__YOUR ASSIGNMENT__
For the string "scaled", search the entries below and copy every line where it appears.

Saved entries
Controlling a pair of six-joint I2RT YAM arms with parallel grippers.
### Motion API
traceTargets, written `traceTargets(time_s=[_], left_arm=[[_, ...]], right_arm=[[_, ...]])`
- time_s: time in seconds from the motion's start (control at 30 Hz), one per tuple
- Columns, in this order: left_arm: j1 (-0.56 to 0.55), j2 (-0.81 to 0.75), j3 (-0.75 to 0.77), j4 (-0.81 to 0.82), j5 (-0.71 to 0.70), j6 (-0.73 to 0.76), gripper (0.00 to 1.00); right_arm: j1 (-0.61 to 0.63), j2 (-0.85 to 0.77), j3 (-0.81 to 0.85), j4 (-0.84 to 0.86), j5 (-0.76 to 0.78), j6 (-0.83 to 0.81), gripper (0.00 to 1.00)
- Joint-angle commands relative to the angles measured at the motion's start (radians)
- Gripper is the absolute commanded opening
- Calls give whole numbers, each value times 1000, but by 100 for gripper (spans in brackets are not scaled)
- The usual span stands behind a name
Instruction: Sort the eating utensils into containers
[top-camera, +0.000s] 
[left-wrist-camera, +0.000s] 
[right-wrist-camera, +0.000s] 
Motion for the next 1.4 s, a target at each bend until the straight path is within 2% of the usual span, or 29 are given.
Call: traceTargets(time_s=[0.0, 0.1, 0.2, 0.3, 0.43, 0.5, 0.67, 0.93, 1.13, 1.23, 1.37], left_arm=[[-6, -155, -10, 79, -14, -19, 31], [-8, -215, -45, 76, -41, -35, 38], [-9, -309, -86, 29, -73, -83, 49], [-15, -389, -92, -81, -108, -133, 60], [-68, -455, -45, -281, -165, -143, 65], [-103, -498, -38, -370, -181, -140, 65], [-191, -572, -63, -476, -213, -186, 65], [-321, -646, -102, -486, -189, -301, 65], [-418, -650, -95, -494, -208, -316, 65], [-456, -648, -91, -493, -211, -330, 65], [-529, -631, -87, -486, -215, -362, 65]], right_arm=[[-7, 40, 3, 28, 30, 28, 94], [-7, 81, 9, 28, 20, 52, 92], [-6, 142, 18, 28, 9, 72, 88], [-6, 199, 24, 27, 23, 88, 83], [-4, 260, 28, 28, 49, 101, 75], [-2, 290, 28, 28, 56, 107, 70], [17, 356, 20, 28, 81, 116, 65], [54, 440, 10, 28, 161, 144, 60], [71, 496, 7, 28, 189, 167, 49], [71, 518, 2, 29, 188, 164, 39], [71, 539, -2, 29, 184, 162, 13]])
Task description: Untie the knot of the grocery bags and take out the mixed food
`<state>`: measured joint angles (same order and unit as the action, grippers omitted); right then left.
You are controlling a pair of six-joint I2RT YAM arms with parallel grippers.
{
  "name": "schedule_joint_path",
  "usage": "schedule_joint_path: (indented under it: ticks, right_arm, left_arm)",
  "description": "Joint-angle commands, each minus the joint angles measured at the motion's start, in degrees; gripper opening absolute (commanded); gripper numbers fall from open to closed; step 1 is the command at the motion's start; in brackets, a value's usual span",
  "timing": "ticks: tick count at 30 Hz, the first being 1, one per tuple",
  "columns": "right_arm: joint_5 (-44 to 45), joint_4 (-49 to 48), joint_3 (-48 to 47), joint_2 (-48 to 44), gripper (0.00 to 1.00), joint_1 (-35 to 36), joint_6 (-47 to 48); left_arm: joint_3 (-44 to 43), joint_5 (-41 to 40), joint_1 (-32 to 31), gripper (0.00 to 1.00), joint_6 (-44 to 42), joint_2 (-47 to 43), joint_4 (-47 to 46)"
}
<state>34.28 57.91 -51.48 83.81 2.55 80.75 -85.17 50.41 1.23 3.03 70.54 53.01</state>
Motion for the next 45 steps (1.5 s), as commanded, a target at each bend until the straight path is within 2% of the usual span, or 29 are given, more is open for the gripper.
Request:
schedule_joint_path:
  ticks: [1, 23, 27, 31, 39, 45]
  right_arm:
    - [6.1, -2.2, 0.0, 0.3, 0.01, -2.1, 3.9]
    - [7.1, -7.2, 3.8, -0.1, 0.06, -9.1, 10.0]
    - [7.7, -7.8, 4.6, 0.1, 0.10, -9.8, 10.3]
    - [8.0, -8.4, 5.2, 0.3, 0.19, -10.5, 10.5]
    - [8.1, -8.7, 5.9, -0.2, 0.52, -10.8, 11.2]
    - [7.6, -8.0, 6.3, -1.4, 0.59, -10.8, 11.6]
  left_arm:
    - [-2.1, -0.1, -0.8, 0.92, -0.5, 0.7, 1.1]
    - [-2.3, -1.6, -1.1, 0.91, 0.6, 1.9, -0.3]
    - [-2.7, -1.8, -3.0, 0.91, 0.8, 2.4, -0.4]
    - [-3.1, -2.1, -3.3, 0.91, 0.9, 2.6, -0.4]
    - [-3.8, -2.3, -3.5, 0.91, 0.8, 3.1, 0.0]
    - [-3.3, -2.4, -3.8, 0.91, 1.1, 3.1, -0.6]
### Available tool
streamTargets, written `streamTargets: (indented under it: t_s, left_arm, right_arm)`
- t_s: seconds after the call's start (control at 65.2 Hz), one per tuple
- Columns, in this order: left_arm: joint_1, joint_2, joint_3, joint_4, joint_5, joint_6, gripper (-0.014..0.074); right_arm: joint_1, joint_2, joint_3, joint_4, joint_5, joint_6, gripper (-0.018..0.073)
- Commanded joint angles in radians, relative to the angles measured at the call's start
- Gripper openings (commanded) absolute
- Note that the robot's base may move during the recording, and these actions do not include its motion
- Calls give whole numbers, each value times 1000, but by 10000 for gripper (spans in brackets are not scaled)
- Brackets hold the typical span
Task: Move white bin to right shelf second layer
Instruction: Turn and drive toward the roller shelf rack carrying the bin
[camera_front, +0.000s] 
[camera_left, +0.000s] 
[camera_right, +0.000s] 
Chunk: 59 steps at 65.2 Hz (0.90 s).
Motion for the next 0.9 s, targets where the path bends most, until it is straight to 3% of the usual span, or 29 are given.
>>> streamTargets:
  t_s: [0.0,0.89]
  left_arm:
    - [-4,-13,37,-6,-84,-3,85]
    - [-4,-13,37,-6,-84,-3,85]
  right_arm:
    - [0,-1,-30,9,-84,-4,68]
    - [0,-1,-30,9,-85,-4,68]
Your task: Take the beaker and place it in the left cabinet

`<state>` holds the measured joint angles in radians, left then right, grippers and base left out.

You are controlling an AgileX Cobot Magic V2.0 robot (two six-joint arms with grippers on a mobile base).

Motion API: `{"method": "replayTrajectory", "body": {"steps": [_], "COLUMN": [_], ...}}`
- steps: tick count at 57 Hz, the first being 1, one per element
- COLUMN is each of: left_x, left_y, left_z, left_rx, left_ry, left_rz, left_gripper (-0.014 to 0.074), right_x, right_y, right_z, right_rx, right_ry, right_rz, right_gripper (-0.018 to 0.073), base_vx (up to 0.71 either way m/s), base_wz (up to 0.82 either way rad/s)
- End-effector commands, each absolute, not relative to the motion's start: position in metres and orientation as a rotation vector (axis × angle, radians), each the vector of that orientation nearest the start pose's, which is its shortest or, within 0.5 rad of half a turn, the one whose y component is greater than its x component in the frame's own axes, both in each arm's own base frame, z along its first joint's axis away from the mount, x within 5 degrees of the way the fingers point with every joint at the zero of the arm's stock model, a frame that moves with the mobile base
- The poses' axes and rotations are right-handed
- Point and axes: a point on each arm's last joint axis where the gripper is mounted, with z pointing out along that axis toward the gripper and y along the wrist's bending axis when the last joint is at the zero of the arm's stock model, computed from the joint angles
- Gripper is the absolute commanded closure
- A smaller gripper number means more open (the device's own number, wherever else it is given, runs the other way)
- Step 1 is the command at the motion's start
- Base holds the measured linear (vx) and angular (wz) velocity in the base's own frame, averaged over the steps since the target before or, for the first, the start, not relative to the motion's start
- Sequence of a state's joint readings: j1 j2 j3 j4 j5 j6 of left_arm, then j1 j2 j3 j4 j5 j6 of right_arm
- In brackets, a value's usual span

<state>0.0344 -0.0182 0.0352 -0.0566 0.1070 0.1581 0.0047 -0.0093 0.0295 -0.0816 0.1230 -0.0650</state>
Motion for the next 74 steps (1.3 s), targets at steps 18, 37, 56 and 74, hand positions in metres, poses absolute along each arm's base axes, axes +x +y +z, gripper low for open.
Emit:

__YOUR RESPONSE__
- Calls give whole numbers, each value times 1000, but by 100 for gripper (spans in brackets are not scaled)
- Calls give whole numbers, each value times 1000, but by 10000 for gripper (spans in brackets are not scaled)

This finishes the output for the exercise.